“I am not part of this crime”

from Neruda’s “Letter to Miguel Otero Silva,” translated by Robert Bly

[…] I took life,
and I faced her and kissed her,
and then went through the tunnels of the mines
to see how other men live.
And when I came out, my hands stained with garbage and sadness,
I held my hands up and showed them to the generals,
and said, “I am not part of this crime.”
They started to cough, showed disgust, left off saying hello,
gave up calling me Theocritus, and ended up by insulting me
and assigning the entire police force to arrest me
because I didn’t continue to be occupied exclusively with
      metaphysical subjects.
But I had brought joy over to my side.


Robert Bly’s 8 Stages of Translation, part 1

Excerpted (muchly!) from Robert Bly’s The Eight Stages of Translation, Rowan Tree Press, 1983. It’s now out of print and difficult to locate. In the book he goes through the translation process with a sonnet from Rilke’s “Sonnets to Orphesus.” I won’t type out his various versions, but “seeing” how he makes choices and changes them is fascinating. Below I’m outlining the steps, giving his descriptions, advice, and small bits of his commentary.

From the introduction:

In this essay I will not deal with the theory of translation but I will try to answer the question: What is it like to translate a poem? We’ll look mainly at the difficulties. The difficulties are all one difficulty, something immense, confusing, all of a piece. One translates a poem in fits and starts, getting a half line here, weeks later the other half, but one senses a process. I’m going to simplify the process into eight stages. I mean by that the stages one goes through from the first meeting with a poem to its recreation, when one says goodbye to it. As I’ve mentioned above, the stages will often collapse into each other, or a single line will suddenly go through all eight stages in a flash, while the other lines lie about looking even more resistant than before. What I will do then is to pretend that all goes in order; but this is an ancient ploy. When one makes a map, one pretends the earth can be laid out flat. But a map helps us to visualize the territory.

Stage 1:

During the first stage we set down a literal version, we don’t worry about nuances—English phrases that are flat, prosaic, dumpy are fine. We only want the thrust. […] As we read the literal, our first reaction is: What happened to the poem? Where did it go? So we read the original again and it’s still marvelous; so evidently something has been left out—probably the meaning. Before we go further with a translation then, we have to deal with the issue: What does the poem mean?

Stage 2:

         To find that is what I call the second stage. Some translators just print the literal version; they turn away from this stage. If we enter it, we will need everything we have learned in literature courses, or from our own writing, and all the (language of the original poem) we can scrape up in order to penetrate the “problems.” Often friends are helpful at this stage, to bring up quirky details that we haven’t noticed.

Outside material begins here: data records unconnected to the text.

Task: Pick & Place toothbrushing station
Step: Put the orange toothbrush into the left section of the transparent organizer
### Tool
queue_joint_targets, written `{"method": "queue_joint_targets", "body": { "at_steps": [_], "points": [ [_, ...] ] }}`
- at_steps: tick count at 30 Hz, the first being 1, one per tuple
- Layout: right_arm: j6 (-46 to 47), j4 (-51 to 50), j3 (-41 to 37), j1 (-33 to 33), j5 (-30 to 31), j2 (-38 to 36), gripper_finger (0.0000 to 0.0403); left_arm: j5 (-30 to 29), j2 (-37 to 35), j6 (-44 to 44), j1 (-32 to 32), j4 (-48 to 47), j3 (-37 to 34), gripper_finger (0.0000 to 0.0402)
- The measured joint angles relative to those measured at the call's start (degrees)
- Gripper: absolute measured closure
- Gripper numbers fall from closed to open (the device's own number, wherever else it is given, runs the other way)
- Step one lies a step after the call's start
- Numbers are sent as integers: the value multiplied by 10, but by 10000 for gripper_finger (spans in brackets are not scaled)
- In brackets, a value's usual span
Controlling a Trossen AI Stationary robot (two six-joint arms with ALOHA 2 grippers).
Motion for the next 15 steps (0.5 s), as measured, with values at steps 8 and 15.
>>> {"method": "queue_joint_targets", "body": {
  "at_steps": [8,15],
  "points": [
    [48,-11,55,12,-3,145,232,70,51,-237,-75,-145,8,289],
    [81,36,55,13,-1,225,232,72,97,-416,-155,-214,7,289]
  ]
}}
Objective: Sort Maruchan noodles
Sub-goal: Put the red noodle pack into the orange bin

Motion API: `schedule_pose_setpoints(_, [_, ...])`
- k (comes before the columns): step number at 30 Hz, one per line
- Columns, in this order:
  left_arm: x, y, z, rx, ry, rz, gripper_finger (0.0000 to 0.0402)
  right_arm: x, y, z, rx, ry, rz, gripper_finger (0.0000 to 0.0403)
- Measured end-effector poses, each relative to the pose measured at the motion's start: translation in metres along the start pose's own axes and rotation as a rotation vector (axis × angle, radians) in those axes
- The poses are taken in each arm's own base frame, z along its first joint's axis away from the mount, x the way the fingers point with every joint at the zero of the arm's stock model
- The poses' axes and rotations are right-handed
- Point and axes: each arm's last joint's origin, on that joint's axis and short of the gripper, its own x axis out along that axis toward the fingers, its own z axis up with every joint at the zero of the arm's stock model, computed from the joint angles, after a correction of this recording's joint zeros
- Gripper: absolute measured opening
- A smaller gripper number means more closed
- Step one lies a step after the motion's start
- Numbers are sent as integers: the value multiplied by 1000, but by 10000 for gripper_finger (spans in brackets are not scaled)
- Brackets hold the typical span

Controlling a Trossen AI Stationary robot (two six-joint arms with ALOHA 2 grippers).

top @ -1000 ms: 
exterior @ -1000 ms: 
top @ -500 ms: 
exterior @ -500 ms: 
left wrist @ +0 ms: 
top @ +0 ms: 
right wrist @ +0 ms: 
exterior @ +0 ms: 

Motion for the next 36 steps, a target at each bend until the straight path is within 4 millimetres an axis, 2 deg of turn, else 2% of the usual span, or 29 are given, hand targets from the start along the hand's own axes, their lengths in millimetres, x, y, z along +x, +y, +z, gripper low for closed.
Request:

         [when wrestling with the deepest levels of the poem] we feel ourselves drawn here into areas we do not feel confident in, even to ideas we cannot accept. If we cannot accept them, we will resist them as a translator and do a poor job translating the poem. During this stage, then, we test how far we are willing to go. It’s clear that the poet is ahead of us, otherwise the poem would not be worth translating; it would have nothing “to say.” […] In a good poem, which violates certain secret assumptions, this second stage may take several hours. I spent a long time on this stage alone, some of it arguing over the text with other students and translators.

         […] The more one talks, the more clear Rilke’s beliefs become, and so his meaning. He is certain of it, and so the German has a lovely enthusiasm, expressed in lifting, joyful rhythms. If that store of feeling is beyond the translator, he or she should leave them poem be. At the end of this stage, the translator should ask himself whether the feelings as well as the concepts are within his world. If they are not, he should stop. […] In the second stage, we decide whether to turn back or go on.

Stage 3:

         If we decide to go on, we return to our literal version and see where it lost the meanings just found. We redo the literal and try to get it into English this time. We think of the genius of the English language, what its nature is. I’ll call that the third stage.

         During this stage, we use all we know about the structure of the English language. During the composition of the literal version we followed the word order of the original German, and by doing that found ourselves drawn in the whirlpool of the delayed verb. German gains energy at times by delaying the verb, and even the main noun, so it appears late in the sentence. English gains energy the opposite way, by embarking the main noun immediately and the verb soon after. Most sentences in English that begin with prepositions, with “into” or “upon the” or “for the” tend to be weak in practice; this is not a doctrine but something we observe in reading or writing English.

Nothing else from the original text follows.